▸ WORK INSTRUCTION:
For the material below, return exactly the lines starting at the one holding "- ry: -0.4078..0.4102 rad" and ending at the one holding "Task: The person", counting both as part of the range.

▸ INFORMATION PROVIDED:
[Start of section]

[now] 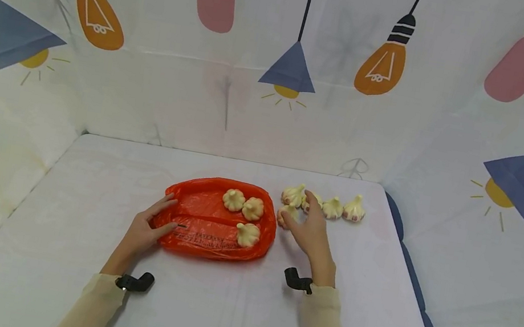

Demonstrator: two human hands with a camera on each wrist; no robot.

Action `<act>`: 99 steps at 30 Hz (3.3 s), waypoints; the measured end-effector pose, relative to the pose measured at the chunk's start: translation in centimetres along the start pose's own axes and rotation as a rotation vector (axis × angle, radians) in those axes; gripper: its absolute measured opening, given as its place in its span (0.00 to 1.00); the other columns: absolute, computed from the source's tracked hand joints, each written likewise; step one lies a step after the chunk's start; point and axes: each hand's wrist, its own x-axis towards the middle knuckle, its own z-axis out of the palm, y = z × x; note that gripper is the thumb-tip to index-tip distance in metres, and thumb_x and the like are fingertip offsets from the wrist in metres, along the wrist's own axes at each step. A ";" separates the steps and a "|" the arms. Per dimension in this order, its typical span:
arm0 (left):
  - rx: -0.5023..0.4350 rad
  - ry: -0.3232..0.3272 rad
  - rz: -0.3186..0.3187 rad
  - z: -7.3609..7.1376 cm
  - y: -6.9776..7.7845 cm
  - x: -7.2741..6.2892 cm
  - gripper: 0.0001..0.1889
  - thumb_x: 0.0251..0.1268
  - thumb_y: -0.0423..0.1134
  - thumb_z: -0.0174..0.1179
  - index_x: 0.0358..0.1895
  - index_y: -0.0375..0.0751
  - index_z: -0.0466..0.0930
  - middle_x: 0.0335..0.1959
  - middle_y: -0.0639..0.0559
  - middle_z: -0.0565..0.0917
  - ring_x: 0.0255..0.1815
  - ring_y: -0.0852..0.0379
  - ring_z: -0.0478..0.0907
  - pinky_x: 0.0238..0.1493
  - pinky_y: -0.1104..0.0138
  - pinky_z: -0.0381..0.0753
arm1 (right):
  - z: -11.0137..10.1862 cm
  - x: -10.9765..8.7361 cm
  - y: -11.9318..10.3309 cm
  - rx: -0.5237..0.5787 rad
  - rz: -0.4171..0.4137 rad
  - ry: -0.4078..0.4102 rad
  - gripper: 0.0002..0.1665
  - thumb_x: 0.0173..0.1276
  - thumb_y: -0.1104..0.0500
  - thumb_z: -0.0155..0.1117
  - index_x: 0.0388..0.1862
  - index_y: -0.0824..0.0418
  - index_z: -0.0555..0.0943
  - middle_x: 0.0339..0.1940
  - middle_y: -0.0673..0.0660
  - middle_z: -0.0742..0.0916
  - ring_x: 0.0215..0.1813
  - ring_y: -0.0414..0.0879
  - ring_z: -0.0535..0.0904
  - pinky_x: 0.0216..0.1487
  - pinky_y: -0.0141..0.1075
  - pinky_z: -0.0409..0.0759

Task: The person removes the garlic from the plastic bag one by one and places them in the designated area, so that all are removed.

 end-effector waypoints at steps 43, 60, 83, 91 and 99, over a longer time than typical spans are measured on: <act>0.008 -0.016 -0.037 0.0 -0.1 0.1 0.32 0.68 0.42 0.69 0.74 0.43 0.72 0.82 0.49 0.62 0.85 0.41 0.52 0.81 0.39 0.53 | 5.5 6.2 -10.5 -0.234 -0.252 -0.679 0.52 0.67 0.44 0.72 0.83 0.54 0.58 0.73 0.63 0.77 0.69 0.56 0.76 0.70 0.54 0.77; 0.010 -0.006 -0.018 0.1 -0.1 0.1 0.32 0.67 0.40 0.69 0.73 0.42 0.72 0.82 0.47 0.63 0.84 0.40 0.53 0.81 0.39 0.52 | 9.5 5.8 -12.2 -0.160 -0.340 -0.732 0.49 0.66 0.44 0.71 0.82 0.53 0.61 0.67 0.59 0.83 0.66 0.49 0.80 0.66 0.45 0.81; 0.012 -0.004 -0.038 -0.2 0.0 0.0 0.32 0.67 0.41 0.69 0.73 0.44 0.73 0.82 0.47 0.63 0.84 0.41 0.53 0.81 0.38 0.51 | 13.6 4.7 -11.2 -0.054 -0.220 -0.610 0.51 0.68 0.47 0.73 0.82 0.57 0.59 0.72 0.60 0.78 0.72 0.53 0.75 0.69 0.48 0.78; 0.004 -0.003 -0.039 -0.1 0.1 0.0 0.31 0.67 0.40 0.69 0.73 0.45 0.73 0.82 0.48 0.64 0.85 0.41 0.52 0.81 0.38 0.51 | 14.6 4.9 -10.7 -0.102 -0.201 -0.572 0.48 0.68 0.51 0.73 0.80 0.60 0.61 0.73 0.59 0.77 0.70 0.51 0.76 0.70 0.47 0.78; -0.006 -0.004 -0.022 0.0 0.1 0.0 0.31 0.67 0.40 0.70 0.73 0.44 0.74 0.81 0.48 0.64 0.84 0.42 0.54 0.82 0.40 0.51 | 14.9 5.3 -10.5 -0.166 -0.211 -0.574 0.39 0.68 0.58 0.72 0.75 0.62 0.68 0.67 0.59 0.81 0.61 0.50 0.79 0.64 0.45 0.81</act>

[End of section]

▸ SOLUTION FOR THIS PROBLEM:
  - ry: -0.4078..0.4102 rad
  - gripper: 0.0002..0.1665
  - thumb_x: 0.0173..0.1276
  - thumb_y: -0.1104..0.0500
  - thumb_z: -0.0155..0.1117
  - index_x: 0.0388..0.1862
  - index_y: -0.0824..0.0418
  - index_z: -0.0555..0.0943
  - middle_x: 0.0339..0.1940
  - middle_y: -0.0673..0.0660
  - middle_z: -0.0742..0.0916
  - ring_x: 0.0215..0.1813
  - ring_y: -0.0414..0.0879
  - ring_z: -0.0535..0.0904
  - pinky_x: 0.0216..0.1487
  - pinky_y: -0.0141..0.1075
  - pinky_z: -0.0409..0.0759

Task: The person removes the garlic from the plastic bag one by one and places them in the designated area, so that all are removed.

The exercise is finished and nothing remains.